_Requirement_:
In the data that follows, count each line with the string "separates"; the reply is the number only.
━━━ Dataset records
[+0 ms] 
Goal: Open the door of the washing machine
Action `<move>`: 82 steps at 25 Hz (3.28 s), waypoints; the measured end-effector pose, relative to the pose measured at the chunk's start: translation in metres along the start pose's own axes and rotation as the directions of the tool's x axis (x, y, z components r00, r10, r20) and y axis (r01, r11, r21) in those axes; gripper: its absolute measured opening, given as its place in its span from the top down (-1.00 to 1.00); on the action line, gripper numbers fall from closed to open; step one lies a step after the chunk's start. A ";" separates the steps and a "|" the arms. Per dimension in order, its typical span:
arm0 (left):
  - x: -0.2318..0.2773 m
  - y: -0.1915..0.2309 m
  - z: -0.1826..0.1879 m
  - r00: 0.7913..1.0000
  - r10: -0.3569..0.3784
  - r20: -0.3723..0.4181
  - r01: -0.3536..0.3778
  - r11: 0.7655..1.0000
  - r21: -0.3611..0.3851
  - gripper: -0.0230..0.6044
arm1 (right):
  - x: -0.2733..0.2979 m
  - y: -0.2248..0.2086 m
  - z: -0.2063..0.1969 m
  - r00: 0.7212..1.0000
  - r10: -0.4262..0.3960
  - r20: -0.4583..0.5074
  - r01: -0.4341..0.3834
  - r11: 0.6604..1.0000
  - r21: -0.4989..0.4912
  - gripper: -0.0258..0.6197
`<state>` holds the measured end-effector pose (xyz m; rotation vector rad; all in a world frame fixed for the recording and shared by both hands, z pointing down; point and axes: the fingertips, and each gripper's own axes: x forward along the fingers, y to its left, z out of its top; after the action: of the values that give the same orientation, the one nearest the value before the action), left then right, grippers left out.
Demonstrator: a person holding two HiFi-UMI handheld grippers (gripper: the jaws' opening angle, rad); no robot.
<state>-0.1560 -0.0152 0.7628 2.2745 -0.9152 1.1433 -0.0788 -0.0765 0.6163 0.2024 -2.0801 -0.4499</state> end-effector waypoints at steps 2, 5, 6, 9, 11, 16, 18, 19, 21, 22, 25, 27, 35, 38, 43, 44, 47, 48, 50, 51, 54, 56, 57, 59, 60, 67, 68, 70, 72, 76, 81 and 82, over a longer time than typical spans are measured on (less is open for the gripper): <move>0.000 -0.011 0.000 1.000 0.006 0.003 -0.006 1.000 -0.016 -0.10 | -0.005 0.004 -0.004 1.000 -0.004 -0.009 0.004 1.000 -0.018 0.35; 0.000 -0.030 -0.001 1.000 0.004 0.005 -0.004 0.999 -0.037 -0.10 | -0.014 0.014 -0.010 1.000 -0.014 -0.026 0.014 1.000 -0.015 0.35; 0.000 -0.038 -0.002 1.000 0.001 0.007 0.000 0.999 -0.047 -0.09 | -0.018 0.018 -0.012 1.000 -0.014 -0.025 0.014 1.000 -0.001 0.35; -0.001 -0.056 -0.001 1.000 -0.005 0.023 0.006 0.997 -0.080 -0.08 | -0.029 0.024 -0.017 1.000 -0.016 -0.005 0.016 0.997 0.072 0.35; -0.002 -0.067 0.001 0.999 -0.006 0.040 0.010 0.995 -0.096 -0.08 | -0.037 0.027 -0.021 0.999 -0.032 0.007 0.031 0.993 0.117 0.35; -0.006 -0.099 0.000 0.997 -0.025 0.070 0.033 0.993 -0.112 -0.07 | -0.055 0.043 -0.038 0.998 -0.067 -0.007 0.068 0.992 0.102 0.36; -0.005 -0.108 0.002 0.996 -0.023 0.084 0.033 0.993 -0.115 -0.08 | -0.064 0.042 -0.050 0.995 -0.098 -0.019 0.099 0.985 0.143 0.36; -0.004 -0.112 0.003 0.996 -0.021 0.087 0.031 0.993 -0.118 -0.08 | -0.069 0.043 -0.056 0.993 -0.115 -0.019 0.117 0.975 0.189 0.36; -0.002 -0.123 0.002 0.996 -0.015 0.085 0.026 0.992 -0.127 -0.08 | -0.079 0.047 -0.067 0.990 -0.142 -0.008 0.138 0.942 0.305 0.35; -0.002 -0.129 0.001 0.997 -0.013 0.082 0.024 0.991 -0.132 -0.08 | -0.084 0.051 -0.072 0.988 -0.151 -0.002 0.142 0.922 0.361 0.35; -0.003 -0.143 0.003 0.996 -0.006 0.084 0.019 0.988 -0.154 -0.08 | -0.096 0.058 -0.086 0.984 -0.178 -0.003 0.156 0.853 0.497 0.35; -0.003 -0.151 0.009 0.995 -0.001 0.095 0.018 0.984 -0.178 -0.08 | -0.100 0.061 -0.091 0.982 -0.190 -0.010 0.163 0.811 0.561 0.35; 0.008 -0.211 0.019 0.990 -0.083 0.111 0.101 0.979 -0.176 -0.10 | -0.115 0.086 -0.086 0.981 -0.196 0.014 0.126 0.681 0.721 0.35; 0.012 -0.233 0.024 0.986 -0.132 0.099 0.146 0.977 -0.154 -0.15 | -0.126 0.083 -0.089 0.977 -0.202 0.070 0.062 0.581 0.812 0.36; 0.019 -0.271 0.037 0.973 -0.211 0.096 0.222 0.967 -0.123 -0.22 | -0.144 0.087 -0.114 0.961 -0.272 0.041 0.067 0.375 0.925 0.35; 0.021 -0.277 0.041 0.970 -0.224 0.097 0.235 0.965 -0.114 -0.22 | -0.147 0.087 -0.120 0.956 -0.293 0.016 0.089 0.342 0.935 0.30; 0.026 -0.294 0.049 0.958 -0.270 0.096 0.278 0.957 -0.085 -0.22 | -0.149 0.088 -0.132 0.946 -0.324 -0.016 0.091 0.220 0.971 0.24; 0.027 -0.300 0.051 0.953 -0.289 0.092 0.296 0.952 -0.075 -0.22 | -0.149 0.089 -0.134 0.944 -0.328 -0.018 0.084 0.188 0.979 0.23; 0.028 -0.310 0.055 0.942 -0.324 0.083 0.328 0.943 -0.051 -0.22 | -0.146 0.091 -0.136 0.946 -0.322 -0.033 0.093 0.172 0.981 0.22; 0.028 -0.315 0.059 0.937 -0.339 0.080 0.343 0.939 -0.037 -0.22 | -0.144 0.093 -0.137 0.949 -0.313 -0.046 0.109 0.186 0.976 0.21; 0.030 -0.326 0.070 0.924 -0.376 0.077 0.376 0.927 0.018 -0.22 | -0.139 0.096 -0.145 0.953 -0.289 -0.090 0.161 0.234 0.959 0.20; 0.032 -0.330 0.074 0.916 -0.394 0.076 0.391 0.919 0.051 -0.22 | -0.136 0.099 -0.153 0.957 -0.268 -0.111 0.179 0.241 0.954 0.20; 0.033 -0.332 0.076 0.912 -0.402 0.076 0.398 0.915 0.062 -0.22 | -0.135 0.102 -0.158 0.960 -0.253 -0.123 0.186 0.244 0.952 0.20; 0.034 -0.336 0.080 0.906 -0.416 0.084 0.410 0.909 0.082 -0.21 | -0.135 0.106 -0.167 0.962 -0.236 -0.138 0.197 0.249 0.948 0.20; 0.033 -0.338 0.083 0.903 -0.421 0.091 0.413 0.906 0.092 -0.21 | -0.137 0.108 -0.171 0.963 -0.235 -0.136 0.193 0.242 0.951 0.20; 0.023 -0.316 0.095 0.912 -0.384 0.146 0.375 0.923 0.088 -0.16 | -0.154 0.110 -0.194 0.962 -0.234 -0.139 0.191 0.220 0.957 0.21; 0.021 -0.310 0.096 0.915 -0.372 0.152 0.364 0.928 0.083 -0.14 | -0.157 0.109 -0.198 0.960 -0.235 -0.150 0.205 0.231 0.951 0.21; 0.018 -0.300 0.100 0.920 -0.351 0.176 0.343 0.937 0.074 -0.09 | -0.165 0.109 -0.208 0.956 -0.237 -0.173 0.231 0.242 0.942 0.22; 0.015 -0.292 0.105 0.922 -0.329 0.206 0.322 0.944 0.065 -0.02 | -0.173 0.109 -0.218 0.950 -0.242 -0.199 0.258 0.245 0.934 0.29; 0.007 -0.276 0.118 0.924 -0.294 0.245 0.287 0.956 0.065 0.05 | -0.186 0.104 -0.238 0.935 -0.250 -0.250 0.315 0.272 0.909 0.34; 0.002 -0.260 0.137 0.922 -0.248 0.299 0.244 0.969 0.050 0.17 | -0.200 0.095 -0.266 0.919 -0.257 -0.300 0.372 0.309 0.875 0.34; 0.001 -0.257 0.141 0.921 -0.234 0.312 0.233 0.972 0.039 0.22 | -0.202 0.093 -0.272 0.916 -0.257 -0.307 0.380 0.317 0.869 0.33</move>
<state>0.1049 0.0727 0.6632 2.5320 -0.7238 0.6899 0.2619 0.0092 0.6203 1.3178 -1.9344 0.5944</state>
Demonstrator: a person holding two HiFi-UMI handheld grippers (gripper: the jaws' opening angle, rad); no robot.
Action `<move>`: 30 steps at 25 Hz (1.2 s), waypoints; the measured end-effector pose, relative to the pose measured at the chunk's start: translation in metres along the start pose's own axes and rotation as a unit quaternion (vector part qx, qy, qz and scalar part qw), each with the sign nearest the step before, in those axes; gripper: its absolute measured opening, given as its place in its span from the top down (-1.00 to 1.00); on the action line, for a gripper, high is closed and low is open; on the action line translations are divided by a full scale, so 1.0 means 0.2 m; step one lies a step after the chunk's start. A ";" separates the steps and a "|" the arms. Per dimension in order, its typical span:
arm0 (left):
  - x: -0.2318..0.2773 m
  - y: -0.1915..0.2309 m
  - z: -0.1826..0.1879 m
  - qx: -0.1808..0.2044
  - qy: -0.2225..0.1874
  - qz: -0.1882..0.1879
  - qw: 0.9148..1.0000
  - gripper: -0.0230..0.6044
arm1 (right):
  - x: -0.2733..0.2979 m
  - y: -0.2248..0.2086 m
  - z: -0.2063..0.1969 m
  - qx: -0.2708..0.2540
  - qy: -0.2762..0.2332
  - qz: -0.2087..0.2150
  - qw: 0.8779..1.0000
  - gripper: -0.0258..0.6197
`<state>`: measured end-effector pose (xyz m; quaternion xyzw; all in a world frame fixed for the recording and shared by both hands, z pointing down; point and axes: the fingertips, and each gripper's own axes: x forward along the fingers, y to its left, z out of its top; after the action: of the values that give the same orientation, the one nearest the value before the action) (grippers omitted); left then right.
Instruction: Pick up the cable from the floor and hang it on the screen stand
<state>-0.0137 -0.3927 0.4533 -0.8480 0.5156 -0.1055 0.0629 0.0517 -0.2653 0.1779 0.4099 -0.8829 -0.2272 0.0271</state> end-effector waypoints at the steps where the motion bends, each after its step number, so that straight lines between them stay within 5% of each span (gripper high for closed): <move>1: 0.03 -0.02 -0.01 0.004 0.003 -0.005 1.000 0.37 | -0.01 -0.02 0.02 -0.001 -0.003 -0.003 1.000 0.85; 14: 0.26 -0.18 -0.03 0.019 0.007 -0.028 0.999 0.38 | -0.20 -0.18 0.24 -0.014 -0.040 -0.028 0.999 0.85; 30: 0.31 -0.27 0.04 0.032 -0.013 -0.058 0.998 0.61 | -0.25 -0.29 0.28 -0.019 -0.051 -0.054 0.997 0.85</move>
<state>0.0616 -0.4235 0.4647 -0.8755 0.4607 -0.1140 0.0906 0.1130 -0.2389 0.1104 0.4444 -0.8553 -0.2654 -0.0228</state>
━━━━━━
_Response_:
2